金価格下落が静かに、しかし鋭く進んでいる。「インフレになれば金を買え」というセオリーが通じなかった——それどころか、インフレが金を売る理由になっている。調べていて引っかかったのは、この逆転の速さだった。
FRB利上げ観測が変えた「金の方程式」
ブルームバーグが報じた通り、今回の下落の引き金はインフレ懸念そのものではなく、そこから派生した利上げ観測だったらしい。物価上昇のデータが出るたびに「FRBは追加利上げに動く」というシナリオが市場に織り込まれていく。金利が上がれば、利息を一切生まない金の相対的な魅力は薄れる。資金は自然とドル建て資産へ向かう。

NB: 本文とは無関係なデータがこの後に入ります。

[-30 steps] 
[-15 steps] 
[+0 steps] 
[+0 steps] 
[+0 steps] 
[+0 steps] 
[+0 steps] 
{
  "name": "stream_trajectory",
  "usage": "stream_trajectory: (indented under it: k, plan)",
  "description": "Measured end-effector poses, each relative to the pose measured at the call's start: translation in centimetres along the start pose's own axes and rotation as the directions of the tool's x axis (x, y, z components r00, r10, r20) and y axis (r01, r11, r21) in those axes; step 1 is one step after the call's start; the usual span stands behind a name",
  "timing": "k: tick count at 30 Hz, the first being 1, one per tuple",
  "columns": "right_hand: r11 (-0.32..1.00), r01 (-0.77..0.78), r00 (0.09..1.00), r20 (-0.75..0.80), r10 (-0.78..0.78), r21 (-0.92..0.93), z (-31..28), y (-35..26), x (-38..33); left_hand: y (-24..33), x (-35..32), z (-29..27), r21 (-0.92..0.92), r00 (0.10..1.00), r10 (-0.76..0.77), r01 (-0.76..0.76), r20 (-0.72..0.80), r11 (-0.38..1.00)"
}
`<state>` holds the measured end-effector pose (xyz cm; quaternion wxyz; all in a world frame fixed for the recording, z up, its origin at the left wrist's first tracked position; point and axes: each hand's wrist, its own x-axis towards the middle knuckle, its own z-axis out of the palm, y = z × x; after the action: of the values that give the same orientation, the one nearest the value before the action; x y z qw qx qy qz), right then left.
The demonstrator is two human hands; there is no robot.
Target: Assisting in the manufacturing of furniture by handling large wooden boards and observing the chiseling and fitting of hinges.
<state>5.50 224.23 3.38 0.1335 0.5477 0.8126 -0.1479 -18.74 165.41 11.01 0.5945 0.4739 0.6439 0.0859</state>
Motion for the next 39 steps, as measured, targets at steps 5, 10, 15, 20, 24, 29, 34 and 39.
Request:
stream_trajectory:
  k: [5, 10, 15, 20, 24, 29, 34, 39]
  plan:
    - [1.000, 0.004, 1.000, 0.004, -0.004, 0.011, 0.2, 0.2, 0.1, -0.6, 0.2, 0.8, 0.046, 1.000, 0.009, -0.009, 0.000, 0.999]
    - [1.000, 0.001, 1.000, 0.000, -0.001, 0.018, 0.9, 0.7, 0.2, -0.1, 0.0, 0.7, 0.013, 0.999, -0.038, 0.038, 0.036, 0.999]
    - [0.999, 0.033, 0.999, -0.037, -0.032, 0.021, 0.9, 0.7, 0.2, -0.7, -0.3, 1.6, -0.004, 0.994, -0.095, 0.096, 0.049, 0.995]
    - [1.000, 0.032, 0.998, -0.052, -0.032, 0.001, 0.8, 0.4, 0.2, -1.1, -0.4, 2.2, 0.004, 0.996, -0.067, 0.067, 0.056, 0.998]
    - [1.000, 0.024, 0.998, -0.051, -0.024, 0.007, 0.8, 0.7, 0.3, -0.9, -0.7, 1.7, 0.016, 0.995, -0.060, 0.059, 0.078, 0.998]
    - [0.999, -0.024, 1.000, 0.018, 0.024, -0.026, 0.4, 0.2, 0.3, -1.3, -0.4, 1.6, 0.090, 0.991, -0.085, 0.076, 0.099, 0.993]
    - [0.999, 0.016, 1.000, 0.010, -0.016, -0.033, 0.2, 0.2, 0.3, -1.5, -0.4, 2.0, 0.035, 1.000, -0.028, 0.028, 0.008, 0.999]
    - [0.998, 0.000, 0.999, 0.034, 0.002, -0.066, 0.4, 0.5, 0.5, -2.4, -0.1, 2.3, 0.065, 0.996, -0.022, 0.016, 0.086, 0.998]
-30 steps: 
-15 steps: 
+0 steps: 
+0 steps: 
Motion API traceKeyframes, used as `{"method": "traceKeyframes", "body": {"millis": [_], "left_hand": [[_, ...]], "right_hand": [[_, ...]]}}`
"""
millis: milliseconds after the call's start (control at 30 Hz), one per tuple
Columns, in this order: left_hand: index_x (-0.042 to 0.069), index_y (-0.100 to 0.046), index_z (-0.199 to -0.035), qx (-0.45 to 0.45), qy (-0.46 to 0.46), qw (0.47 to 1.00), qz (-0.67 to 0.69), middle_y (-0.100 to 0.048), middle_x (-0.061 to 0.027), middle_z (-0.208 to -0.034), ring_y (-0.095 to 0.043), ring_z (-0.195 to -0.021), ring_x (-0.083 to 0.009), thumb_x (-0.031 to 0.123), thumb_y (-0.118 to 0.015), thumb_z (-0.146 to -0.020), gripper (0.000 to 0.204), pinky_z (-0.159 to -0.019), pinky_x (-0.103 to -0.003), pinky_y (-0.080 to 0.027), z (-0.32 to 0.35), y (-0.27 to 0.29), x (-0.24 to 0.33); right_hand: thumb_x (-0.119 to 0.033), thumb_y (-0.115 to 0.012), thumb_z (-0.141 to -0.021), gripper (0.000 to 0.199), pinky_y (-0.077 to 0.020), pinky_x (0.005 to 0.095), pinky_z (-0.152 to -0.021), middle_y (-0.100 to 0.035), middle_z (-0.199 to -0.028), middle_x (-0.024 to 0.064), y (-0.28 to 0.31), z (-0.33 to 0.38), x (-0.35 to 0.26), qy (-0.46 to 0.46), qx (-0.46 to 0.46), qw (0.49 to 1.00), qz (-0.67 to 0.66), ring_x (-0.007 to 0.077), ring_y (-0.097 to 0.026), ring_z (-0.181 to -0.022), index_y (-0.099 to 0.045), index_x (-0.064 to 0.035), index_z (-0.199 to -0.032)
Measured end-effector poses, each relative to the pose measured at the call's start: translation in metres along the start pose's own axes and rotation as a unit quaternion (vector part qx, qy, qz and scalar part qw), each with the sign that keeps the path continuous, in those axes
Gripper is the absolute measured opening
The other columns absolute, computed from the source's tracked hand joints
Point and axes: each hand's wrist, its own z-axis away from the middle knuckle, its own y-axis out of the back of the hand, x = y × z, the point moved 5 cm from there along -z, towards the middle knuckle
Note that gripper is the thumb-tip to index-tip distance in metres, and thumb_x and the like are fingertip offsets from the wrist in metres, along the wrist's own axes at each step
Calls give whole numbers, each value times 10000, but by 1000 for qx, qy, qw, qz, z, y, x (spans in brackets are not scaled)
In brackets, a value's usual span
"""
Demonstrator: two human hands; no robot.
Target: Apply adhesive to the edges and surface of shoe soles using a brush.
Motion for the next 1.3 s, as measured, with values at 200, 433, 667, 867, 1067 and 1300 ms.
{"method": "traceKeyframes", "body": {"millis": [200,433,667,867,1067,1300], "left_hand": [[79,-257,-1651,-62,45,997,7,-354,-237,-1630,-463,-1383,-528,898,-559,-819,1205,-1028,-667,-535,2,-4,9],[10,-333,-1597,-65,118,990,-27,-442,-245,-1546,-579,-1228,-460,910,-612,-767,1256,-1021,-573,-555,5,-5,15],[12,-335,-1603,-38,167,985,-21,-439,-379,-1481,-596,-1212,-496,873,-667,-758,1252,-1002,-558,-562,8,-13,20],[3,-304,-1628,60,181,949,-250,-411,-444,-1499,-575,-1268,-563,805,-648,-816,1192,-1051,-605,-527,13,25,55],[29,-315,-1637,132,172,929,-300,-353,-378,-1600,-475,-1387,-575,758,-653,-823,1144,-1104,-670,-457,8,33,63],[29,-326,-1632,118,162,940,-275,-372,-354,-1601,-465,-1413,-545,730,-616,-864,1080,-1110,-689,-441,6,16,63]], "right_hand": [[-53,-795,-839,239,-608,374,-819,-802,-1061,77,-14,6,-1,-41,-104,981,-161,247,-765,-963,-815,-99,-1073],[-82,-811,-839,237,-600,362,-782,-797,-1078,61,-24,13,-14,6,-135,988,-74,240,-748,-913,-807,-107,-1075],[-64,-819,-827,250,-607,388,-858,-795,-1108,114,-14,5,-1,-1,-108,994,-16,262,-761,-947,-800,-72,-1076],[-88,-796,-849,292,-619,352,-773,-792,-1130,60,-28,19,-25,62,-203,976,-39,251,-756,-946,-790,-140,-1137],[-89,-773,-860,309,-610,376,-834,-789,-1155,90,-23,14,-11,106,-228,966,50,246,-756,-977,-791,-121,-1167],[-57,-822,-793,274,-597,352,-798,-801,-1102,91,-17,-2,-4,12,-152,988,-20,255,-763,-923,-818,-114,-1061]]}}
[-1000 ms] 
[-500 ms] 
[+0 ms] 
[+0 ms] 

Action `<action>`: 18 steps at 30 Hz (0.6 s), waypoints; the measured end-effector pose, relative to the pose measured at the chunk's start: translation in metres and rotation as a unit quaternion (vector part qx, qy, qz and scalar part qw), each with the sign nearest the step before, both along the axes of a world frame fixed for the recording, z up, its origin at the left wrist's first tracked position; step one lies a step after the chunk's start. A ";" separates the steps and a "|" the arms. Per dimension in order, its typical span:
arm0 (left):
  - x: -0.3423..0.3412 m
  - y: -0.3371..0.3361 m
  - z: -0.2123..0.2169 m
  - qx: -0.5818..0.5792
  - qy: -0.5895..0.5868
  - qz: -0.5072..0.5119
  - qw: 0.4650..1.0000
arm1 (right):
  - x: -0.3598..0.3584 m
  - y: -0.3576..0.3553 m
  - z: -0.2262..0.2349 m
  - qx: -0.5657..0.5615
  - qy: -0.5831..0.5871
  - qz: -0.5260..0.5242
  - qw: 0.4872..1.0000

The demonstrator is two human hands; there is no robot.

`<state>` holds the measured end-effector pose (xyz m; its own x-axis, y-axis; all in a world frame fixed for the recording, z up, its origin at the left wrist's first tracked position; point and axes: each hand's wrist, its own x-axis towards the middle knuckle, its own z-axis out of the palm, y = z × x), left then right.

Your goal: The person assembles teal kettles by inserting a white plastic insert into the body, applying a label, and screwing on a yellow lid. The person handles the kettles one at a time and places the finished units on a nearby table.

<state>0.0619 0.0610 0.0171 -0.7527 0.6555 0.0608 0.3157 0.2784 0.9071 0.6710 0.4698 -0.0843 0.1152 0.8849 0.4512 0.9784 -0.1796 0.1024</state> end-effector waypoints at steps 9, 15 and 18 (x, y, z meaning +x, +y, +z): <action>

「インフレ懸念が利上げ観測を高め、金価格が下落」——Bloomberg, 2026年5月18日
2024年以降、地政学リスクを背景に金相場は最高値圏を維持してきた。中東情勢、ロシア・ウクライナ、米中の緊張——外側からのリスクが買い材料になり続けた。ただ今回は違う角度からの圧力、つまり金融政策という「内側」からの崩しが始まっている。外からの脅威には逃避資金が集まりやすいが、金利環境の変化はそのロジックを根元から切る。
新興国債務リスクへの連鎖を見落とすな
インフレと金相場の逆相関が鮮明になると、余波は金市場にとどまらない。利上げ観測が強まれば、ドル高圧力が高まり、新興国の外貨建て債務の返済負担が膨らむ。2022年の利上げサイクルでスリランカが事実上の破綻に追い込まれたプロセスを思い出すと、今回も似た連鎖が頭をよぎる。
もっとも、今のところ市場が「利上げを確実視している」とまでは言い切れない。FRBの発言は依然として慎重で、データ次第というスタンスを崩していない。FRB利上げ観測はあくまで「織り込み始めた」段階であり、実際の決定は今後の雇用・物価統計に委ねられている。金価格下落が一本調子で続くかどうかは、次の指標発表で大きく変わりうる。
この先どうなる
当面の焦点は米国のCPIと雇用統計。数字が予想を上回ればFRB利上げ観測はさらに強まり、金からの資金流出が加速する可能性がある。逆に景気減速のサインが出れば、利上げ観測は後退し金は反発しやすい。2024年来の高値圏を支えてきた地政学的な買い需要がどこまで残っているかも変数で、中東や台湾海峡で緊張が再燃すれば一気に逆方向へ振れることもありうる。「インフレ=金買い」という経験則が通用しない相場環境はしばらく続きそうで、ポジションを持つ人には慌てず次のデータを待つしかない局面かもしれない。